Finally, the largest pools of invested money (such as the mutual fund
'Vanguard 500', or the largest investment management firm for
corporations, State Street Corp.) are designed simply to invest in a very
large number of different companies with sufficient liquidity, based on
the idea that this strategy will largely eliminate individual company
financial or other risk and, therefore, these investors have even less
interest in a particular company's governance.
Since the marked rise in the use of Internet transactions from the 1990s,
both individual and professional stock investors around the world have
emerged as a potential new kind of major (short term) force in the direct
or indirect ownership of corporations and in the markets: the casual
participant. Even as the purchase of individual shares in any one
corporation by individual investors diminishes, the sale of derivatives
(e.g., exchange-traded funds (ETFs), Stock market index options, etc.)

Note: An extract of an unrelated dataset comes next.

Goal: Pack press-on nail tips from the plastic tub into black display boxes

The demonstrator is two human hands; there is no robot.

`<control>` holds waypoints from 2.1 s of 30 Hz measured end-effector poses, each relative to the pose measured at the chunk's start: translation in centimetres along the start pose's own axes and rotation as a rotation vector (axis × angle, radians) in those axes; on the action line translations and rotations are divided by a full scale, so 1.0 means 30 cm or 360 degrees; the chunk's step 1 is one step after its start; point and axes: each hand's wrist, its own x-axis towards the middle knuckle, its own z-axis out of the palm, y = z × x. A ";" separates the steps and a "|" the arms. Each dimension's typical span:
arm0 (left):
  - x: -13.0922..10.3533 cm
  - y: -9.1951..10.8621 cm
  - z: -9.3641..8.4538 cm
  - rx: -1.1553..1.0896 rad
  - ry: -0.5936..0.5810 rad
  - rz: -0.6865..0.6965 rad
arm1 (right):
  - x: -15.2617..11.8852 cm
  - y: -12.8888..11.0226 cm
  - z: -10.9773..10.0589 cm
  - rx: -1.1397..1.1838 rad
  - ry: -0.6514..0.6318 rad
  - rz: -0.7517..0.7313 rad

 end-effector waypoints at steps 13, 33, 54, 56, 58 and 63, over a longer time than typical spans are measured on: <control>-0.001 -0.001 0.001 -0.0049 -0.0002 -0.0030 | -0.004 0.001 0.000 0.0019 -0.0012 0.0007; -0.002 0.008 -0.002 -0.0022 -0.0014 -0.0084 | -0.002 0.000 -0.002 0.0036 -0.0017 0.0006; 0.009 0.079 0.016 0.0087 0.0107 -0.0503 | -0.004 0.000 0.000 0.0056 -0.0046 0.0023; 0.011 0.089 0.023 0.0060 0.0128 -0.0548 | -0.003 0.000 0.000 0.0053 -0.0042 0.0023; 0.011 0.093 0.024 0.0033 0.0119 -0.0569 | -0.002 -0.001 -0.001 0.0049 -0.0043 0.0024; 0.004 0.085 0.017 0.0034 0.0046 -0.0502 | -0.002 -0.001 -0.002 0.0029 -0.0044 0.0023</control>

has soared. So, the interests of most investors are now increasingly
rarely tied to the fortunes of individual corporations.
But, the ownership of stocks in markets around the world varies; for
example, the majority of the shares in the Japanese market are held by
financial companies and industrial corporations (there is a large and
deliberate amount of cross-holding among Japanese keiretsu
corporations and within S. Korean chaebol 'groups'), whereas stock in
the USA or the UK and Europe are much more broadly owned, often still
by large individual investors.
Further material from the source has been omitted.